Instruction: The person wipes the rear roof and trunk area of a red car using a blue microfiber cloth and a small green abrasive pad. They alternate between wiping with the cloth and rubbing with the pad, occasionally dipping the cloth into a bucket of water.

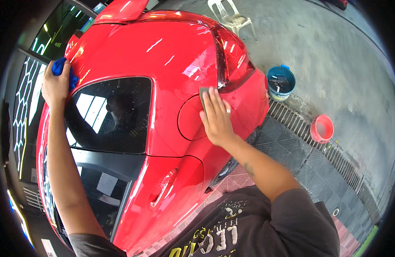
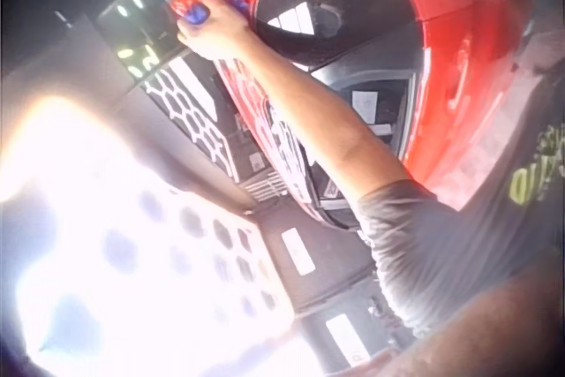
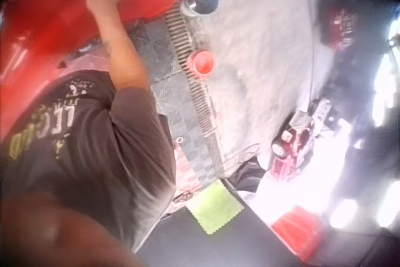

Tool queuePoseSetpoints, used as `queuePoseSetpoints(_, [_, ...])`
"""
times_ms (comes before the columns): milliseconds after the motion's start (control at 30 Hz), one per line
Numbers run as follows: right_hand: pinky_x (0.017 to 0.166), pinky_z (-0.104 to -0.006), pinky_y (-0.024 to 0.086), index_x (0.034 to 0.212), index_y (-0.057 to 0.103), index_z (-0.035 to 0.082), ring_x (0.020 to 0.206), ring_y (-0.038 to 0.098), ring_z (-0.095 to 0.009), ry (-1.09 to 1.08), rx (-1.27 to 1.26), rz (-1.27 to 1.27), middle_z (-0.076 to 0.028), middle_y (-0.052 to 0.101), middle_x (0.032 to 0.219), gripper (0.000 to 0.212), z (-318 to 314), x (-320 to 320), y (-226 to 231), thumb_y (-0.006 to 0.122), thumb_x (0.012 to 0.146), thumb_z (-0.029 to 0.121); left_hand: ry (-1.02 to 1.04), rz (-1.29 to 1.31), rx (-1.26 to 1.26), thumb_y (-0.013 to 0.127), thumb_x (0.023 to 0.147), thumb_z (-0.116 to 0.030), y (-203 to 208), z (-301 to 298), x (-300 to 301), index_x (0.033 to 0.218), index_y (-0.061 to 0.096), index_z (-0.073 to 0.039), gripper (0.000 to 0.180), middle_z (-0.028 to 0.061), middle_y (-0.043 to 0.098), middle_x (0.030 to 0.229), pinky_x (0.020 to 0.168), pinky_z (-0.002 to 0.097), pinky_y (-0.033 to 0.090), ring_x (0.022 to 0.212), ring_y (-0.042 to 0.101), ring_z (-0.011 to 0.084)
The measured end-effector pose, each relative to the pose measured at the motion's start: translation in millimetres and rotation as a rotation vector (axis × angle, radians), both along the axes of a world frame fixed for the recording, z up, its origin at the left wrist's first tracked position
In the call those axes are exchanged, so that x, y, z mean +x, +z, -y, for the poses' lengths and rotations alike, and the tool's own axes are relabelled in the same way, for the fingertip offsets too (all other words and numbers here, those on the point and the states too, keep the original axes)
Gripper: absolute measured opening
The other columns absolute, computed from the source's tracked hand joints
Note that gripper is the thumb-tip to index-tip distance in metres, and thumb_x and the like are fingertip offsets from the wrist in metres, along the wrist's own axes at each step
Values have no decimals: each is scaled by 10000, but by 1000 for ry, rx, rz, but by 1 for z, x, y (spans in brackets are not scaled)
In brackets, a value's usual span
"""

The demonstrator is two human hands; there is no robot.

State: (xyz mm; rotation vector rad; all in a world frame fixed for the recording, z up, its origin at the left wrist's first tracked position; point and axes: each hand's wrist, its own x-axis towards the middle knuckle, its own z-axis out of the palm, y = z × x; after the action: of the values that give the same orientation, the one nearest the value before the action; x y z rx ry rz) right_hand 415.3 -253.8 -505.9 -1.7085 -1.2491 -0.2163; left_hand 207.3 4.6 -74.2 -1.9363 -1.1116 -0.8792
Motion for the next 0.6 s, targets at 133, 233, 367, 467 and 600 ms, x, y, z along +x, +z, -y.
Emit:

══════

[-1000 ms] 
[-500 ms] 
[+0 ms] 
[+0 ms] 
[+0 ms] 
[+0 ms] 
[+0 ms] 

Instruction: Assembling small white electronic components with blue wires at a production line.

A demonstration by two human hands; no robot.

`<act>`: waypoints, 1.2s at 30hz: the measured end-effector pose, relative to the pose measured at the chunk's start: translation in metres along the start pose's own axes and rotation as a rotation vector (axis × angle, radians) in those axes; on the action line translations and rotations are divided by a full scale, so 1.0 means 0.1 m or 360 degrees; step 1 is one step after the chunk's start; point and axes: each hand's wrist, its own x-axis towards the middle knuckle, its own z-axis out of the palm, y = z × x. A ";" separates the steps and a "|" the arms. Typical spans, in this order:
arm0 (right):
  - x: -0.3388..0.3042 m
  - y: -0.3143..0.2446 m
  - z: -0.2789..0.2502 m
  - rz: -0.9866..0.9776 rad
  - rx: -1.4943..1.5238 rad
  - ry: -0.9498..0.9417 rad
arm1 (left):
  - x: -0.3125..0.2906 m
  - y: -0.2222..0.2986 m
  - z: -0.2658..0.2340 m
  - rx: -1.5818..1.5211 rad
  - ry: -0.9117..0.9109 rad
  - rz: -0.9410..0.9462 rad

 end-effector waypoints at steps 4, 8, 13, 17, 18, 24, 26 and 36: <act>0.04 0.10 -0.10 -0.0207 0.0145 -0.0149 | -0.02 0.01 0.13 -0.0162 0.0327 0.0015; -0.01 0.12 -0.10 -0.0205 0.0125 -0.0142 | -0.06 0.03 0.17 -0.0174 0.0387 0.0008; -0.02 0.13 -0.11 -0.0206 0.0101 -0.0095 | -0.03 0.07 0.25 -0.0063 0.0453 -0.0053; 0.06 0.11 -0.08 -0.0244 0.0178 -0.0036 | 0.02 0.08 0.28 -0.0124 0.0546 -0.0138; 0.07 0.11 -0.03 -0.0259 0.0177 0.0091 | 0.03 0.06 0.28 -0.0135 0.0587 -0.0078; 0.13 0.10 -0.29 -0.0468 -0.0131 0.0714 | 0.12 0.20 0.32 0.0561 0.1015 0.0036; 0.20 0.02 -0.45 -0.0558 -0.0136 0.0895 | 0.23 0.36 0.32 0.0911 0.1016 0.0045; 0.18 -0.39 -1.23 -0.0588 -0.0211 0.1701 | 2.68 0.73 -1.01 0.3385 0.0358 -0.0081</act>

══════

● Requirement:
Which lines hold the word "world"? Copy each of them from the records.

● Solved problem:
The measured end-effector pose, each relative to the pose measured at the motion's start: translation in millimetres and rotation as a rotation vector (axis × angle, radians), both along the axes of a world frame fixed for the recording, z up, its origin at the left wrist's first tracked position
State: (xyz mm; rotation vector rad; all in a world frame fixed for the recording, z up, its origin at the left wrist's first tracked position; point and axes: each hand's wrist, its own x-axis towards the middle knuckle, its own z-axis out of the palm, y = z × x; after the action: of the values that give the same orientation, the one nearest the value before the action; x y z rx ry rz) right_hand 415.3 -253.8 -505.9 -1.7085 -1.2491 -0.2163; left_hand 207.3 4.6 -74.2 -1.9363 -1.1116 -0.8792

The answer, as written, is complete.